Courtois states that “ incest is complex, encompassing a wide variety of behaviors between individuals of varying degrees of relatedness, with potential effects which are similarly complex and multidetermined.” More precise clinical and legal definitions differ widely as to the degree of blood relatedness deemed to constitute incest.
Defining incest is further complicated by the truth that the definition of is often used in reference to a couple of values and assumptions associated with a classic 2-parent nuclear family. In fact, in a society with a top incidence of divorce, blended families aren’t uncommon. Those that occupy probably the most crucial and important roles in a child’s life and who undertake the roles traditionally filled by blood relatives may not have a genetic relationship to a child, although they’re probably the most consistent sources of that child’s nurture and protection.
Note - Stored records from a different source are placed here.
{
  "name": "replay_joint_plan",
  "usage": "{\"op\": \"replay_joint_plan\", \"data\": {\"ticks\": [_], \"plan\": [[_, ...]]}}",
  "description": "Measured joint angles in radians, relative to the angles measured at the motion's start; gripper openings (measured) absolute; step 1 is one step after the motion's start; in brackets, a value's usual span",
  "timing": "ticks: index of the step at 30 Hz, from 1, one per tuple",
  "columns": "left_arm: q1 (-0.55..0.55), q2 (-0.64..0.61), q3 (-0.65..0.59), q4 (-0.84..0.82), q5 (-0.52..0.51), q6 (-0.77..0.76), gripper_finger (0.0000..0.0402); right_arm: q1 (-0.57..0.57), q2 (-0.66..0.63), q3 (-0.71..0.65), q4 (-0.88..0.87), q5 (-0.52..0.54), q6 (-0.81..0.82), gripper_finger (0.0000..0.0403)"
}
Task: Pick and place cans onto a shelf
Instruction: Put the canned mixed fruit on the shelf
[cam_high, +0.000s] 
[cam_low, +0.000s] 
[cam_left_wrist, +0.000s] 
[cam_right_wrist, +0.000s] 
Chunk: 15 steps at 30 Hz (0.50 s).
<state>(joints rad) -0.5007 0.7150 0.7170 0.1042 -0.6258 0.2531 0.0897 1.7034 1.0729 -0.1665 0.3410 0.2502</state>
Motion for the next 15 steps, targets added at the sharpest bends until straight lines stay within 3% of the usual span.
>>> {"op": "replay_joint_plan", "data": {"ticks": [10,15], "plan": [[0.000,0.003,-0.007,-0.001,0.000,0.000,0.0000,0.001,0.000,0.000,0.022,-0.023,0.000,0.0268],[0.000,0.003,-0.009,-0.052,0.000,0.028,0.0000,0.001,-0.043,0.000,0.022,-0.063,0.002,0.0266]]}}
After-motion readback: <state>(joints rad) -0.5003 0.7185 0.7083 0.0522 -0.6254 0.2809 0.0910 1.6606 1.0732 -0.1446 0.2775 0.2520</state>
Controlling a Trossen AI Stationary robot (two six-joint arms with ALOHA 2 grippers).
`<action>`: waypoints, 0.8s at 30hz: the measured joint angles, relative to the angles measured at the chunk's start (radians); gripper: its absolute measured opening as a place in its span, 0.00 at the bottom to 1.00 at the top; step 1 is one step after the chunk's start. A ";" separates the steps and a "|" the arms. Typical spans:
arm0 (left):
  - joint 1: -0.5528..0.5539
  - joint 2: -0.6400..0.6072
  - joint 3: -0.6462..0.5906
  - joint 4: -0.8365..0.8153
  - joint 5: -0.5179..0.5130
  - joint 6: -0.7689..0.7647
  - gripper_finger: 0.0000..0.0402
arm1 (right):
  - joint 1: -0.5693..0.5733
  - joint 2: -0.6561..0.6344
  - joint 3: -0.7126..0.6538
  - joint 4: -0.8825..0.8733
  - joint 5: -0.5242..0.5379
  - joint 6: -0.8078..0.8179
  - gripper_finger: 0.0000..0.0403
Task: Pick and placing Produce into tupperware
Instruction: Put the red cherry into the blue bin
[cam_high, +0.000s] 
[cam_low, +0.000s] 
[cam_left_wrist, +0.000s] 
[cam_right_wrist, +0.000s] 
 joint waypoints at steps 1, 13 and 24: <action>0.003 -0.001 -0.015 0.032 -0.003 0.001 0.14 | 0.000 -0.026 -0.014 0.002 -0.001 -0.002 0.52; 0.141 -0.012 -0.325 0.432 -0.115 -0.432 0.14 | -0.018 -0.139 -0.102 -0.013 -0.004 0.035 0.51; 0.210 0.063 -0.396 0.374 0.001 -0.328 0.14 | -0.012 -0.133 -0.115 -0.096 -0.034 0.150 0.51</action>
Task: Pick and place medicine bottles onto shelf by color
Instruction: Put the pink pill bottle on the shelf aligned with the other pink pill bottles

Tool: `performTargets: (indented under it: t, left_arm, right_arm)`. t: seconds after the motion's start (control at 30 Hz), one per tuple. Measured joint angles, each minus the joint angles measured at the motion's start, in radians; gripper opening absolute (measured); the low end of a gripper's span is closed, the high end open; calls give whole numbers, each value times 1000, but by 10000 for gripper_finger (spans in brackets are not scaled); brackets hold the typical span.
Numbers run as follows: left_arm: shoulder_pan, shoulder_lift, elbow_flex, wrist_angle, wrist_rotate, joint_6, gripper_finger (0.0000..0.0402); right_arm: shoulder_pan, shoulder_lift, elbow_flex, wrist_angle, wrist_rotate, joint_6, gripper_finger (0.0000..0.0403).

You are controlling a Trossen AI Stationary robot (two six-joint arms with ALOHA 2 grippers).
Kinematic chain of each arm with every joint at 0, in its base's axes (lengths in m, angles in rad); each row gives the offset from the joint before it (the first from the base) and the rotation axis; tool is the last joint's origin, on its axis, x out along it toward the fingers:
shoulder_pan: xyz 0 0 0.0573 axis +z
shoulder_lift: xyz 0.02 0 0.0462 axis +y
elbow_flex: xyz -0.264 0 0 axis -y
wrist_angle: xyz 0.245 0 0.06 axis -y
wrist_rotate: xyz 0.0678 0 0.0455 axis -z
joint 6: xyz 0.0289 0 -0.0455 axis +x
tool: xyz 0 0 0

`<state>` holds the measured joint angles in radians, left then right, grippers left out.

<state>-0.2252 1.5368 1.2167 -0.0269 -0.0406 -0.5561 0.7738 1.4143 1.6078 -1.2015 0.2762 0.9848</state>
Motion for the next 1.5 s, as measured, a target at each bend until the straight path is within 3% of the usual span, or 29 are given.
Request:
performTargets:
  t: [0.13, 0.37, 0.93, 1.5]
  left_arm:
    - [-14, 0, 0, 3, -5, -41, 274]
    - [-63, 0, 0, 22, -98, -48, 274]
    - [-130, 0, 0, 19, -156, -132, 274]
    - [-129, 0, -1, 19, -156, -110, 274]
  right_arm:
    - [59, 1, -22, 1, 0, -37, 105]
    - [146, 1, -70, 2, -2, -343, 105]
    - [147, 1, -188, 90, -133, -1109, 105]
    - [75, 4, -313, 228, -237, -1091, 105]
Courtois6 distinguishes between consanguineous incest or sexual contact between blood relatives; sexual contact between a child and individuals that are a part of the child either legally or contractually (marriage to a child’s parent, adoption of a child, or serving as a foster parent); and quasi-relative incest, in which there’s sexual contact between a child and individuals bound to the child by neither relation nor contract, but that are a part of the child’s family and assume a household role connected with caregiving functions and responsibilities. Closely related and similar within their dynamics, but not formally deemed incestuous, are transgressions perpetrated within the context of the relationships of teachers, coaches, clergy, and psychotherapists with those that look for them as safe and positive presences within their lives.
Incest is considered abusive when the individuals involved are discrepant in age, power, and experience. The argument that a younger person might have desired, sought, or given consent is irrelevant. Those very behaviors could have been groomed, coerced, or generated in a reaction to perceived pressure and/or threat from the more powerful person.